Chan­ge­ment de décor. La deuxième et der­nière pré­sen­ta­tion se dé­roule près du pont vers Słu­bice. La scène a lieu sur le quai de l'Oder juste der­rière la ré­si­dence étu­diante et centre cul­turel « Ver­buen­dung­shaus FFORST », l'hôte de la soirée. « Hier fängt Eu­ropa an » - « L'Eu­rope com­mence ici. », c'est le slogan de cette maison qui hé­berge des étu­diants en co­lo­ca­tion de dix na­tio­na­lités dif­fé­rentes. Beau­coup d'entre eux sont venus voir le spec­tacle en plus des pas­sants ori­gi­naires d'Al­le­magne ou de Po­logne.

Lors de la deuxième re­pré­sen­ta­tion les spec­ta­teurs or­ga­ni­sent la tra­duc­tion si­mul­tanée par eux-mêmes, un chu­cho­te­ment ac­com­pagne la per­for­mance. Cette fois les ac­teurs sem­blent un peu fa­ti­gués.
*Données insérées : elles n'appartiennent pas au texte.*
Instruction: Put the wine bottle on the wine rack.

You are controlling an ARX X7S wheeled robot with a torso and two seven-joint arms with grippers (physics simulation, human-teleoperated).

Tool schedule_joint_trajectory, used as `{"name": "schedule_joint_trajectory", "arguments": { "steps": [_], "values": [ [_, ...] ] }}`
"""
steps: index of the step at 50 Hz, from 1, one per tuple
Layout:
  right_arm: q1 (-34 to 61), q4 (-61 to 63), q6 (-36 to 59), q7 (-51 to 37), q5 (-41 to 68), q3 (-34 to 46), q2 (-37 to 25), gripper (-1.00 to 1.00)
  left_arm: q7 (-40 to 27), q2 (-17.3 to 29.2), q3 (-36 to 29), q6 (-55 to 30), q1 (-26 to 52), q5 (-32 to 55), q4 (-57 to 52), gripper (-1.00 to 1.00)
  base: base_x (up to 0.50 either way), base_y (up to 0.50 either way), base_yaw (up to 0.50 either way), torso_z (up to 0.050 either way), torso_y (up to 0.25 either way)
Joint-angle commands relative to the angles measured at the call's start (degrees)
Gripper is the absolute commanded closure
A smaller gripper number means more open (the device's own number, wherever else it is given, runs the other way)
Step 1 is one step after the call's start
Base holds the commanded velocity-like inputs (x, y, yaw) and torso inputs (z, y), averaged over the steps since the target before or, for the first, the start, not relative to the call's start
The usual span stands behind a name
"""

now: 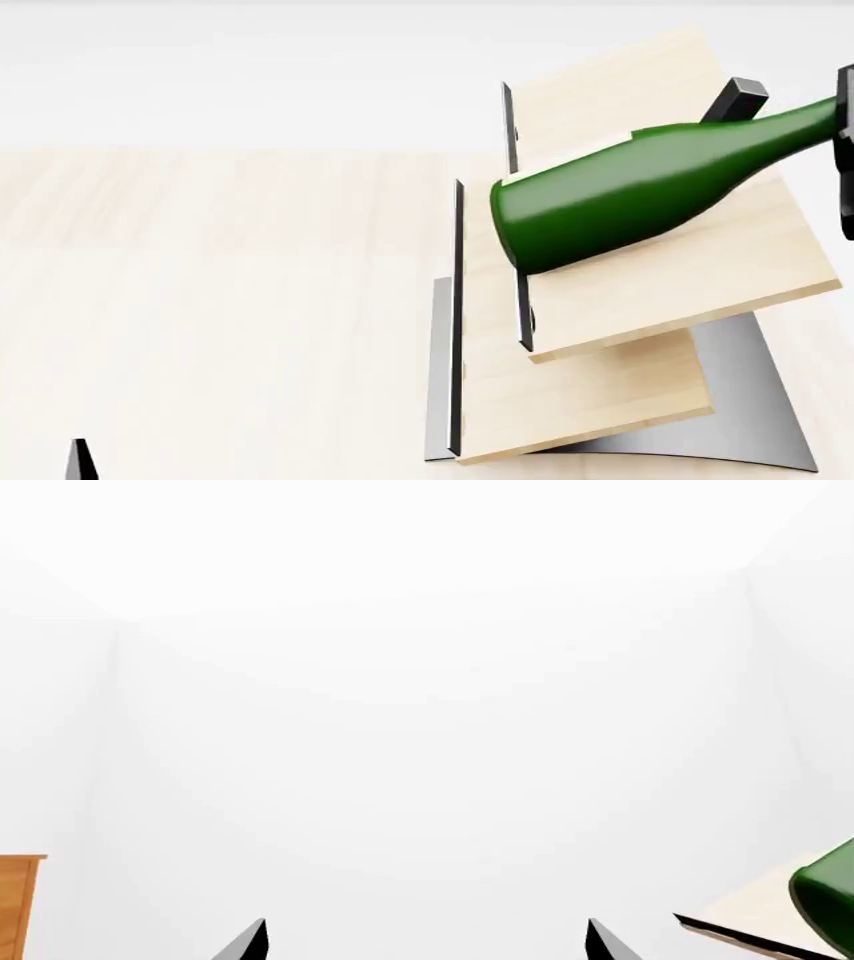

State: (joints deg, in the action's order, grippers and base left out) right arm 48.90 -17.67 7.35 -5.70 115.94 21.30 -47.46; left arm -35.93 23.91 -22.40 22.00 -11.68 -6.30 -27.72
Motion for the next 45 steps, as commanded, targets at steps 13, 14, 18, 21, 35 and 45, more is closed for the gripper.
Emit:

Ils ont ré­pété la nuit en­tière,  ap­prend-t-on plus tard. Les ef­forts sont ré­com­pensés par des ap­plau­dis­se­ments fré­né­ti­ques de l'au­di­toire. Puis, après un mo­ment de con­fu­sion, des crayons sont dis­tri­bués. Chacun est in­vité à écrire ses vœux sur un pa­pier, qui sera en­suite ac­croché à un ballon.

Alors que tout le monde at­tend la suite un ballon à la main. Un jeune ac­teur, Do­minik, com­mence à chanter une chanson po­lo­naise. Ses  ca­ma­rades l'ac­com­pa­gnent. La plu­part des spec­ta­teurs ne com­pren­nent pas les pa­roles. Mais chacun d'entre eux semble res­sentir quelque chose. Les bal­lons mon­tent. Si­lence. Quand les lan­gues se dé­lient, Martin s'adresse à Do­minik. Ils rom­pent alors le se­cret des mes­sages de leurs fi­ches.